The increased performance of the larger n1-highmem-8 instance type with 8 cores vs 2 cores of the n1-standard-2 is also apparent in the figures – although the actual difference is quite small, it is still a difference which would likely help in a real world environment.

The key takeaway is that performance decreases as durability increases – this is a tradeoff. For maximum performance with durability then you can take advantage of Compute Engine’s higher spec instance types and larger, separate persistent disk volumes per database / journal.

  • Alexandre MAÏS

    Hi David,

    Thank you for your post, it was very interesting.

    I have just have a concern on your third disk configuration. I think you don’t test the same thing because you used two disk with 200GB, so 400GB in total. As you said, IOPs scale linearly with volume size, so I think that with 400GB you double the IOPs. I think that if you test with two disks of 100GB you have the same configuration that with one disk of 200GB. My understanding is that one persistent disk is in reality just some reserved space on something like a SAN, and that the IOPs performance are the same if you have 10 disks of 100G or 1 disk of 1TB.


  • Álvaro Justen

    Hello. Thanks for sharing this!

    But don’t you think 1,000 write operations are a very little number to measure these things? And what about comparing these values to your own infrastructure?

    • David Mytton

      1000 write ops are sufficient for the purpose of this article – to understand how to use persistent disks correctly and what kind of factors affect performance generally e.g. instance type. If I was comparing Google to our current setup at Softlayer then I would indeed run comparisons (I have done this and Google is slightly better performance than our physical SSDs!), but that wasn’t the goal for this post.

      • Álvaro Justen

        Hmm nice. Do you plan to post this benchmark between Google Compute Engine and your infrastructure at SoftLayer? I’d like to read more about! :-)

        • David Mytton

          Yeh if we decide to migrate to Google from Softlayer then there’ll be a full writeup about it.

          • Darren Pywell

            David, thanks for the great blog posts; you really take the lid off stuff and it makes great+valuable reading.

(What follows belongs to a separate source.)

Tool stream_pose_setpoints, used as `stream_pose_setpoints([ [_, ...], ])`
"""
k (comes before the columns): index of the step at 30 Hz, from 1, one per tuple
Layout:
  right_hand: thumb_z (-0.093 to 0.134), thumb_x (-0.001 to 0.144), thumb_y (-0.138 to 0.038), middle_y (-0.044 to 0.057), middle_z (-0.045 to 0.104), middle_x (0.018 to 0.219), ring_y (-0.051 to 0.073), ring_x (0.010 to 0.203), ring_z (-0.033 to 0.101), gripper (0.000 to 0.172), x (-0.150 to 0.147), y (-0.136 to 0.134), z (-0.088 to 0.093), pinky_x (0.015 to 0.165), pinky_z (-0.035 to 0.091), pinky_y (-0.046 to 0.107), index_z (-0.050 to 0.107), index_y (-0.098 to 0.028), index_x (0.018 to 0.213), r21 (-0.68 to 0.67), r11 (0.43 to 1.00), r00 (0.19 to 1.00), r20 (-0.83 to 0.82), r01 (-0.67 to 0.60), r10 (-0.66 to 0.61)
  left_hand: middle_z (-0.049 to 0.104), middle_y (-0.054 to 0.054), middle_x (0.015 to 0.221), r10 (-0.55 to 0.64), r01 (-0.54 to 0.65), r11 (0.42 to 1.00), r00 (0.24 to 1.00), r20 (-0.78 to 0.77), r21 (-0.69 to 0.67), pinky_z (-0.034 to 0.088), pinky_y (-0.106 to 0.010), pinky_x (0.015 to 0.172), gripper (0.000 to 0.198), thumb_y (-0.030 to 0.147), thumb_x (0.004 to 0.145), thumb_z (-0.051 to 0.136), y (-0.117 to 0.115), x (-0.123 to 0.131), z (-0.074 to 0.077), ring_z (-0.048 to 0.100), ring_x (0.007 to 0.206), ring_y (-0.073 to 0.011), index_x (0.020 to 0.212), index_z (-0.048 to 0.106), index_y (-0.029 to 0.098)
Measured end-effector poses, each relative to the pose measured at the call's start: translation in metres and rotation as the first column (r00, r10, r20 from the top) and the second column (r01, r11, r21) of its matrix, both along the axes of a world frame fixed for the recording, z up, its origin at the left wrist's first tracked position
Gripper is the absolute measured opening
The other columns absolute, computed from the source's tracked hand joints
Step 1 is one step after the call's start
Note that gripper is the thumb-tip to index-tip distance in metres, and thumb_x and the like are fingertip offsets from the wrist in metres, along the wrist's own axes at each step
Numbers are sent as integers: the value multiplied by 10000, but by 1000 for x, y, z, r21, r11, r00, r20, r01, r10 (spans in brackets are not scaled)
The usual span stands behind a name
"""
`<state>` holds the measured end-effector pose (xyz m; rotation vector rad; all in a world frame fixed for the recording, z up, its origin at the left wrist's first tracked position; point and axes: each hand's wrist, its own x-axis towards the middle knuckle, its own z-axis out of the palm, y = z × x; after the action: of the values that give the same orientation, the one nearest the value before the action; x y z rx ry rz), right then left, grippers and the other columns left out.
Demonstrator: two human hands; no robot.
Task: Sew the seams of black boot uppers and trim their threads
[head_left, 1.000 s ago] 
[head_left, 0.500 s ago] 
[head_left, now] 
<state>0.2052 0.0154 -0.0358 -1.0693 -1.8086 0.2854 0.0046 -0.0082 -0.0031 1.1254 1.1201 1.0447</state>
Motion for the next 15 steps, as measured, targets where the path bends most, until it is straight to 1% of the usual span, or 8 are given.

            Did you decide to go with Google? We’re looking at this right now and it would be really interesting to hear your conclusions.


          • David Mytton

            Yes we will be moving to Google Cloud, specifically Compute Engine. I’ll be writing up a post about it probably in a few months when we’ve completed the migration. Happy to discuss this now if you’d like to email me:

  • Elmar Weber

    Hello, thanks for sharing this. I was wondering if there any update on this and your experience on GCE with MongoDB?

    Just had some time to look around for other trying to improve and measure MongoDB on GCE. I’ve been doing some intensive tests, including sharding up to 32 machines and never run into IO issues on GCE, always the locking of collections was the bottleneck in the end (doing inserts / updates at rates of 40k / s).

    As a side note: I agree though with Alvaro, that it does not tell you anything unless you use larger amounts of data and also a comparison with a non GHCE system would be very helpful. IMHO in general any test run that finishes in 100ms requires much more iterations, warm up, etc. to give good results. The test does not really tell you anything about how MongoDB works on GCE, that write concern and throughput is a tradeoff is something that is truthful nearly everywhere.